▶ **ASSIGNMENT**:
Looking through the records that follow, determine how many lines contain "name" and reply with that number alone.

▶ **SUPPLIED MATERIAL**:
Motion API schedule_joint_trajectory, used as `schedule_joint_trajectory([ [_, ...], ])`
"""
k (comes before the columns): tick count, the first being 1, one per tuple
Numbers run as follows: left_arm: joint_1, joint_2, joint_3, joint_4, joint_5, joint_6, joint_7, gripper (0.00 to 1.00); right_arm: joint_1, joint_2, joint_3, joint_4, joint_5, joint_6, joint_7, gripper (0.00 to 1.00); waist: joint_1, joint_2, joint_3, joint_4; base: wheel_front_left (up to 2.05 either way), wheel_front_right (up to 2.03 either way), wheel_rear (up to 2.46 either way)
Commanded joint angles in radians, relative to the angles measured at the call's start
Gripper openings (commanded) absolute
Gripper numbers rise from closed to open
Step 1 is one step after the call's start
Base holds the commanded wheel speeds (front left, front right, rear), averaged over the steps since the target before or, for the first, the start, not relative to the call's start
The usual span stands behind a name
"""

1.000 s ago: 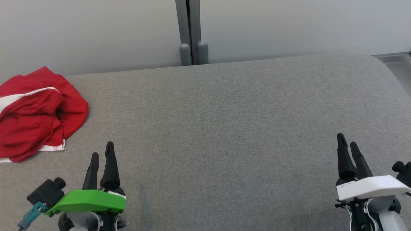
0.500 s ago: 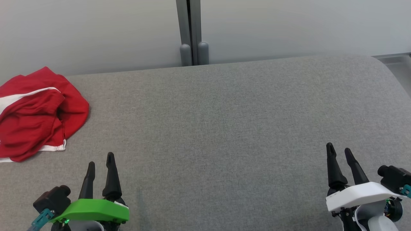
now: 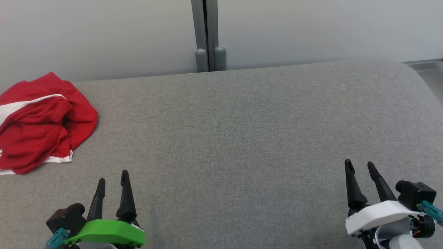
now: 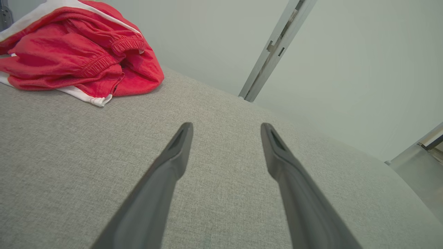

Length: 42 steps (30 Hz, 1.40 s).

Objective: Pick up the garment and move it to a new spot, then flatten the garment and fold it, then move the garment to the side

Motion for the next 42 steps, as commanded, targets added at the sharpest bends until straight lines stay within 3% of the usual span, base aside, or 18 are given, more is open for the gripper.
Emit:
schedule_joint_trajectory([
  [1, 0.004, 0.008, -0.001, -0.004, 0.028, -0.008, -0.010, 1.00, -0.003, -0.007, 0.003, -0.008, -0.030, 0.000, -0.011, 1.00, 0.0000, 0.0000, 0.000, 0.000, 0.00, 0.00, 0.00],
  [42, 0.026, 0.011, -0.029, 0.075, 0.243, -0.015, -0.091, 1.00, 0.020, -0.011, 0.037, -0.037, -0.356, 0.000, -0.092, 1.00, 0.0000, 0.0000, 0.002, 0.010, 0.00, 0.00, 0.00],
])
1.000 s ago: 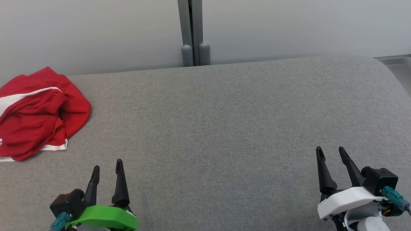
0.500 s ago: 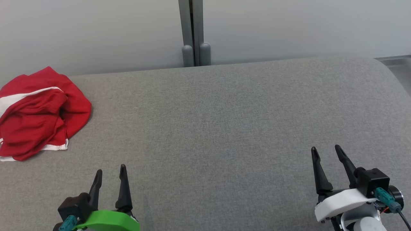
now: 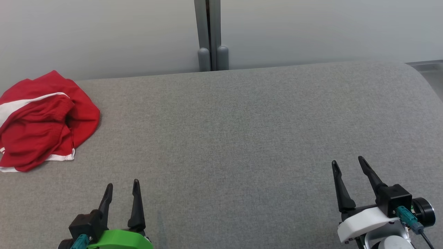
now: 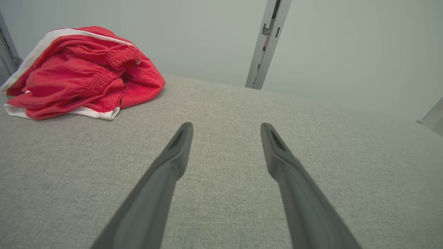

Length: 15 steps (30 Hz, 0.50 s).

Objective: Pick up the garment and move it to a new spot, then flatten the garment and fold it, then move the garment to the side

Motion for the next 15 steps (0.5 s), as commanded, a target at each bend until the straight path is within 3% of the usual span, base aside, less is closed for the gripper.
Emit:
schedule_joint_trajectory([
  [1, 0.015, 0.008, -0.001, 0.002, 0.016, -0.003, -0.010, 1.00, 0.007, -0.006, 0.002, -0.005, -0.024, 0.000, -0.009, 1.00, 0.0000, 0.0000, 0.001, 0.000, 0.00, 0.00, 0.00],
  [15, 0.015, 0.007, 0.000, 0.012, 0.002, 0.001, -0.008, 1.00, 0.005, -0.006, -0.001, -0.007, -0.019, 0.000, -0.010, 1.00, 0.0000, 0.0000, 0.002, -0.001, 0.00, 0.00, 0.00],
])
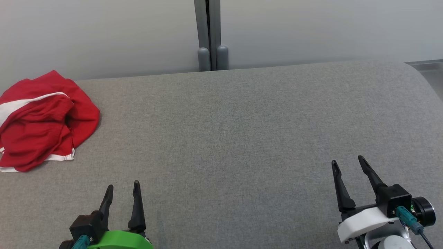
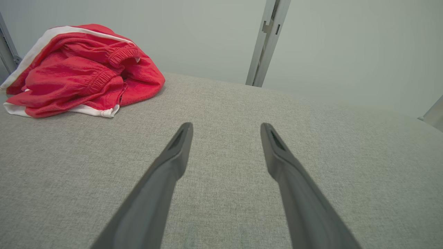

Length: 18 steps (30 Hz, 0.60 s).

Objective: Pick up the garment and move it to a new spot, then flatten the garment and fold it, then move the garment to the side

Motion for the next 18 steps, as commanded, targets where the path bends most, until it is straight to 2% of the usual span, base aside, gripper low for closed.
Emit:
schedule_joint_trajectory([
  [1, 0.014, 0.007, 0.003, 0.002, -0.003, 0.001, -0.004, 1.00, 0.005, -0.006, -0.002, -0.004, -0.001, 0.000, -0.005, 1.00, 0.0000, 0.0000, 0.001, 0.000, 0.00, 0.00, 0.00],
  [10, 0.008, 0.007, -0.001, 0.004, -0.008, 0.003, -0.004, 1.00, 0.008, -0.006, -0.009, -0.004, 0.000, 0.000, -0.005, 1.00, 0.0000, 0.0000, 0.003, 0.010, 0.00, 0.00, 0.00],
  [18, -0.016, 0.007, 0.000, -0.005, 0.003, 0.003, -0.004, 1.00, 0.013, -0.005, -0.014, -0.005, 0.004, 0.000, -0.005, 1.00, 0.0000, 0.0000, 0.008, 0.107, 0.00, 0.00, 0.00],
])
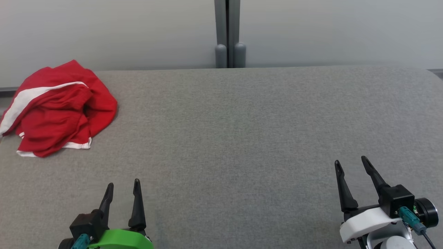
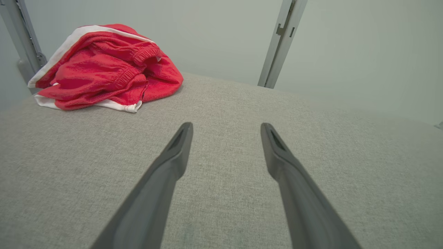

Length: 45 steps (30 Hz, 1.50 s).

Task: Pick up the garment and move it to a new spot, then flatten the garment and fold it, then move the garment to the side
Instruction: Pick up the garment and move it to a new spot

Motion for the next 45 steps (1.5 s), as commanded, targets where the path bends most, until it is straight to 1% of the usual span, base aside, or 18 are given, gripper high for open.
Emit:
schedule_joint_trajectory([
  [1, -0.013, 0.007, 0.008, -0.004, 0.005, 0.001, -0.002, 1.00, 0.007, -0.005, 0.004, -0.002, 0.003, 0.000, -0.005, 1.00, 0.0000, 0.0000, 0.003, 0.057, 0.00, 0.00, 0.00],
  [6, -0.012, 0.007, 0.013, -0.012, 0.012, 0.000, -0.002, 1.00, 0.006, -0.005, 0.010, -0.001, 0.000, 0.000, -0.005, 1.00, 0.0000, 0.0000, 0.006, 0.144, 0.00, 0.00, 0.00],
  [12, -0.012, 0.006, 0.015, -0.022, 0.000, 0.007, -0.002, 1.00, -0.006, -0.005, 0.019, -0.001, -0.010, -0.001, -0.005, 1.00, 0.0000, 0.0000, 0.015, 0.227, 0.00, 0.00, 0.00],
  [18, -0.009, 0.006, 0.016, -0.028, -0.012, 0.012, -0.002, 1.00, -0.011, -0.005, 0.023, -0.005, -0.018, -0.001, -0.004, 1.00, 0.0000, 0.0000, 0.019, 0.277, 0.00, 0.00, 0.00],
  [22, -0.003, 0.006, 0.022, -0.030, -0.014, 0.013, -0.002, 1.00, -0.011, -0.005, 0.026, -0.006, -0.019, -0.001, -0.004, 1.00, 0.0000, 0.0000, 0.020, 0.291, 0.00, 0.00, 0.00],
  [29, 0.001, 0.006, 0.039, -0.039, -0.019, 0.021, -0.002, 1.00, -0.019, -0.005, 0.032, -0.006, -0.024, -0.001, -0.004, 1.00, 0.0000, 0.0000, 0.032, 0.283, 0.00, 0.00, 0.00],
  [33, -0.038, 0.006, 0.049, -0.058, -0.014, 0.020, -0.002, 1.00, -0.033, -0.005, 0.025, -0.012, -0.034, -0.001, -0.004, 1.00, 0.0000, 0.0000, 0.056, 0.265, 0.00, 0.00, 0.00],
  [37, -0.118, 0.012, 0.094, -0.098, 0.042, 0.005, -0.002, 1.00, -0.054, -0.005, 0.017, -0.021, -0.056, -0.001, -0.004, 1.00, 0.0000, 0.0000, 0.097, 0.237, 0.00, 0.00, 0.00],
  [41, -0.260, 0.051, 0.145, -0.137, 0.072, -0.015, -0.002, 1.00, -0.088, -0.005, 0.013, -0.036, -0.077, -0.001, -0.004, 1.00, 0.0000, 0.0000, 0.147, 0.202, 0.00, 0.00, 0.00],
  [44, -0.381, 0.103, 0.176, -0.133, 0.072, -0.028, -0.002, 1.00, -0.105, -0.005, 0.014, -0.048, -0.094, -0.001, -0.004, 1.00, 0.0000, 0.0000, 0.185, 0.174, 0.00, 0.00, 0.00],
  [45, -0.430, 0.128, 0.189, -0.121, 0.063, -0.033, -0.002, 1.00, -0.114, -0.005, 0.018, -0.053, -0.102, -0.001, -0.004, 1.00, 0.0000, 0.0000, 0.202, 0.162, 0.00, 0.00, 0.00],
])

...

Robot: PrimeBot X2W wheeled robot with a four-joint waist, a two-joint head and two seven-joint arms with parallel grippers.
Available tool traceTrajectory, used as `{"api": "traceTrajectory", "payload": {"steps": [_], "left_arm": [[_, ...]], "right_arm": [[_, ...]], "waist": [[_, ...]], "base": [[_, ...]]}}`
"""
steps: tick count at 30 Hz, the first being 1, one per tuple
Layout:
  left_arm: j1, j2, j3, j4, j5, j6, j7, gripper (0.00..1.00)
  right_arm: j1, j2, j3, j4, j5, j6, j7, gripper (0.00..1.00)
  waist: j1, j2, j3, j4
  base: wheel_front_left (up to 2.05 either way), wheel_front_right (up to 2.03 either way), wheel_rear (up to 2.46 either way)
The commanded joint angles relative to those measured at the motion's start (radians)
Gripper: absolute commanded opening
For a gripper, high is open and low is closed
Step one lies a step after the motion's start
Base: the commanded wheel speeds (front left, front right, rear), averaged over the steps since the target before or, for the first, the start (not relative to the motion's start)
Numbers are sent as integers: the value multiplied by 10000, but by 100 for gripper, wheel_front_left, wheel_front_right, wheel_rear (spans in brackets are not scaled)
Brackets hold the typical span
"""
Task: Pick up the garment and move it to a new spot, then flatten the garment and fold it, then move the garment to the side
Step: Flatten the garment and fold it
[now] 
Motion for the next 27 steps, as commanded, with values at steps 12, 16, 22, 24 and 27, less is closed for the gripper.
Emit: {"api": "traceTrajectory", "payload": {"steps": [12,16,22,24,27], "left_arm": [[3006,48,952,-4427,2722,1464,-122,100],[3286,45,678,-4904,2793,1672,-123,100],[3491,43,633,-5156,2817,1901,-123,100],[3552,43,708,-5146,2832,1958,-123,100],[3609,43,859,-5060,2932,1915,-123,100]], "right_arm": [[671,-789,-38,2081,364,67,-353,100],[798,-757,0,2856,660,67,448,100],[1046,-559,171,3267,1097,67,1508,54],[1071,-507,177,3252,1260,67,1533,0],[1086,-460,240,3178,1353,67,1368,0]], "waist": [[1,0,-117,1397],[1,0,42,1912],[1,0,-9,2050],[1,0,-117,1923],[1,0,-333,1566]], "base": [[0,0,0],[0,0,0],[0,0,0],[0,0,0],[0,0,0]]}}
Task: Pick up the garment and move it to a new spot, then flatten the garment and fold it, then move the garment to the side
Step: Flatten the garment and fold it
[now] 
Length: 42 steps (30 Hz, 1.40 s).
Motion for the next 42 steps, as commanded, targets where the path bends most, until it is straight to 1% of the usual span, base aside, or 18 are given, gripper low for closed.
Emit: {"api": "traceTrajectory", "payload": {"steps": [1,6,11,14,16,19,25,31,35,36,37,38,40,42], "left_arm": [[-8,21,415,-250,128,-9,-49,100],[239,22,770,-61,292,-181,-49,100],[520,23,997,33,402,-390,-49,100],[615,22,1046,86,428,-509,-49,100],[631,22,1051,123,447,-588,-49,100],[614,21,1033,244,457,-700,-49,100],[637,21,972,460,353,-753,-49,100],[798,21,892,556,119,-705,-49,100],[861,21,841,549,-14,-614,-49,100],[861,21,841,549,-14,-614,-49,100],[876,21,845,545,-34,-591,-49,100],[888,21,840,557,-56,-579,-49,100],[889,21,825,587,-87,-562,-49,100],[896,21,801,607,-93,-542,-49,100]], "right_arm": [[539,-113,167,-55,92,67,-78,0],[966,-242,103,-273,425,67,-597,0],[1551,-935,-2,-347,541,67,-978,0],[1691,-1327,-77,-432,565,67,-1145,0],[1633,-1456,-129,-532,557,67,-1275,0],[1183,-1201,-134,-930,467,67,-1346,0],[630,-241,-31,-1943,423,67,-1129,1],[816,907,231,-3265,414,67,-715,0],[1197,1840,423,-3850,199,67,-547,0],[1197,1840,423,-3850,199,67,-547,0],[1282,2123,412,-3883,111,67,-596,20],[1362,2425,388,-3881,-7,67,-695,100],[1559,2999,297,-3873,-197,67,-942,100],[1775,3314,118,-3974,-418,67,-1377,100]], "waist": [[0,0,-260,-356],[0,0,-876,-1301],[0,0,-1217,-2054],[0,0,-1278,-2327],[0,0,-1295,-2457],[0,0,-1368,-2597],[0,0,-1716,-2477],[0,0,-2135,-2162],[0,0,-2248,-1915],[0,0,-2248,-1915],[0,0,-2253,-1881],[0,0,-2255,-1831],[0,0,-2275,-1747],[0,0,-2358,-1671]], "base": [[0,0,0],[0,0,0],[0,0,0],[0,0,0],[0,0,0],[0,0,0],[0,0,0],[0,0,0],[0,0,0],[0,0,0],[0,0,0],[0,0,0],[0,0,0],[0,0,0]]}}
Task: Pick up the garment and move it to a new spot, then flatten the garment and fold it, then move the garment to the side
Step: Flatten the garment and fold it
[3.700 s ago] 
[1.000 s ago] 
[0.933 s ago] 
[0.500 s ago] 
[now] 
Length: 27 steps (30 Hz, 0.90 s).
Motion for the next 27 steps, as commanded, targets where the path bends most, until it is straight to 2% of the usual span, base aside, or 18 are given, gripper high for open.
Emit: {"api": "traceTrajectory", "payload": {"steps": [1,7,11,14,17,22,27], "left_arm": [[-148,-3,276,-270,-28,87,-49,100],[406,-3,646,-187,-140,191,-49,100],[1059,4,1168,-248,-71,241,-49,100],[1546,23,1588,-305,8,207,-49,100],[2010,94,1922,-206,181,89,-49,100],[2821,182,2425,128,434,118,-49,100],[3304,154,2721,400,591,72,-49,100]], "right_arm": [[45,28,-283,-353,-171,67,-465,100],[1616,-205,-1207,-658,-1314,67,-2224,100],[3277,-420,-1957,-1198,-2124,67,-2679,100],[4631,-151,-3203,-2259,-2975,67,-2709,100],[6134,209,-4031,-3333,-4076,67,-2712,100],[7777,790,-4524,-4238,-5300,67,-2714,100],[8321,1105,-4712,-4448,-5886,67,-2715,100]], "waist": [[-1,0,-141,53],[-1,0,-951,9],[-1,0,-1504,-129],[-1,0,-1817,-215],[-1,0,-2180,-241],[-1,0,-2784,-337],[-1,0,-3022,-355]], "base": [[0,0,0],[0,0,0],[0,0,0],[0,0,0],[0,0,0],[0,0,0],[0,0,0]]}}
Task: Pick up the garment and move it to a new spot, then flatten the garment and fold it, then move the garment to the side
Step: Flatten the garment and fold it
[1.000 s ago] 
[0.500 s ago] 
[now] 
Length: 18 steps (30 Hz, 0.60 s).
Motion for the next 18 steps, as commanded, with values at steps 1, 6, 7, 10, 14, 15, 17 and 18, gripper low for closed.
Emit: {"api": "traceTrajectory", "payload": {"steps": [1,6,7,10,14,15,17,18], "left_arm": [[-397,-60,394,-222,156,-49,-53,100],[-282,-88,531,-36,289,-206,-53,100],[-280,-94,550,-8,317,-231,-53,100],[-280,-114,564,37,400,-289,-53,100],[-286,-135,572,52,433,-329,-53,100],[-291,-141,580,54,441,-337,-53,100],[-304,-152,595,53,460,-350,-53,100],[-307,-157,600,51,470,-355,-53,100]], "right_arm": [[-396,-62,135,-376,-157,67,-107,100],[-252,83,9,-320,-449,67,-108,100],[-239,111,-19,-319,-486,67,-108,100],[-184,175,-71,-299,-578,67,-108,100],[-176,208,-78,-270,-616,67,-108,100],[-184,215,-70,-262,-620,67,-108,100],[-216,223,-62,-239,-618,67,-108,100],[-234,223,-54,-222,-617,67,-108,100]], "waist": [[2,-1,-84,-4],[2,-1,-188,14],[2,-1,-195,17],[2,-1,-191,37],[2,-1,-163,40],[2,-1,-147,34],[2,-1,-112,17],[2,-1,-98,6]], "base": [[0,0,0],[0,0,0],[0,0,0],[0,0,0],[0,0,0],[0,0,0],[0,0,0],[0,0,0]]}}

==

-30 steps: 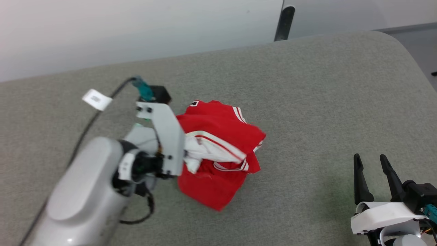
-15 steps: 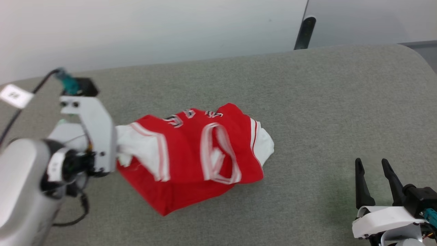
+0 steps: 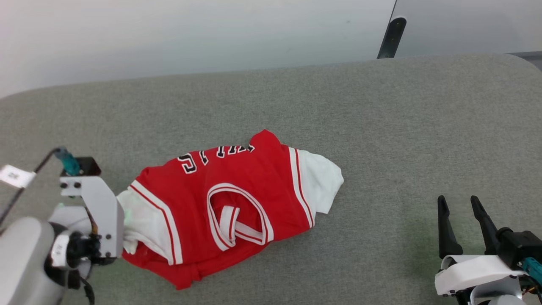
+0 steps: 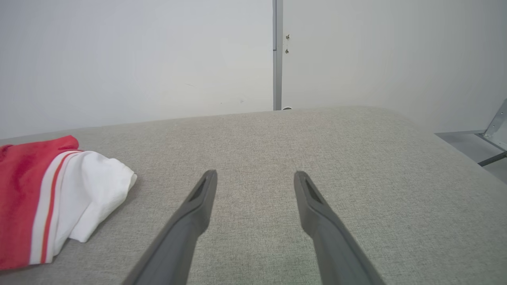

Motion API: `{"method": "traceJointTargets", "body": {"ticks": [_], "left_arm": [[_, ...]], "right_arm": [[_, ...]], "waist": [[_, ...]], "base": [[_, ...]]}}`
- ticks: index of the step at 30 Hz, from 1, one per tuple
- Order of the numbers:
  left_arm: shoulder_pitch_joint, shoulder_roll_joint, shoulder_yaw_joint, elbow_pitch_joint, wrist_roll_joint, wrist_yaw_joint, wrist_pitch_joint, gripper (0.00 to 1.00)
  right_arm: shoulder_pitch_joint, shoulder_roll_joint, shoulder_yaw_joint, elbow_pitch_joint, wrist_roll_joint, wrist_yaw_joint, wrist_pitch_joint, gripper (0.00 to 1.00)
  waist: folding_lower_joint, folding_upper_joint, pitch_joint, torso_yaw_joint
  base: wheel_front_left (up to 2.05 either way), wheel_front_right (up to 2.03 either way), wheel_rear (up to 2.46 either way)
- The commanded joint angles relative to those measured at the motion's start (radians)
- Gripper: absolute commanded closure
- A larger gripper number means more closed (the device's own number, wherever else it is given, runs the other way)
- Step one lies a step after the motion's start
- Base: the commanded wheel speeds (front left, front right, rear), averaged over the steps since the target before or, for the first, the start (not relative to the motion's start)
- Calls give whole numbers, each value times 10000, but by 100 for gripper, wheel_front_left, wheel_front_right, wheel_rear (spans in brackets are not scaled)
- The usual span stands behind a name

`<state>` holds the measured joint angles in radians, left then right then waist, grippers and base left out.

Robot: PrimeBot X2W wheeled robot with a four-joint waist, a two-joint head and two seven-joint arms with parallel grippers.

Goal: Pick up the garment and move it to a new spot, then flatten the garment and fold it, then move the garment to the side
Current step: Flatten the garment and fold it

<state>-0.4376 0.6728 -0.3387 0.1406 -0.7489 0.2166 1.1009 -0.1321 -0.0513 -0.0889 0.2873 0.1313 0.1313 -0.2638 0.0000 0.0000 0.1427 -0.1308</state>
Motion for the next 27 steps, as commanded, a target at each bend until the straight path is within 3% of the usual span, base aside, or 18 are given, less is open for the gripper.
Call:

▶ **TASK RESULT**:
2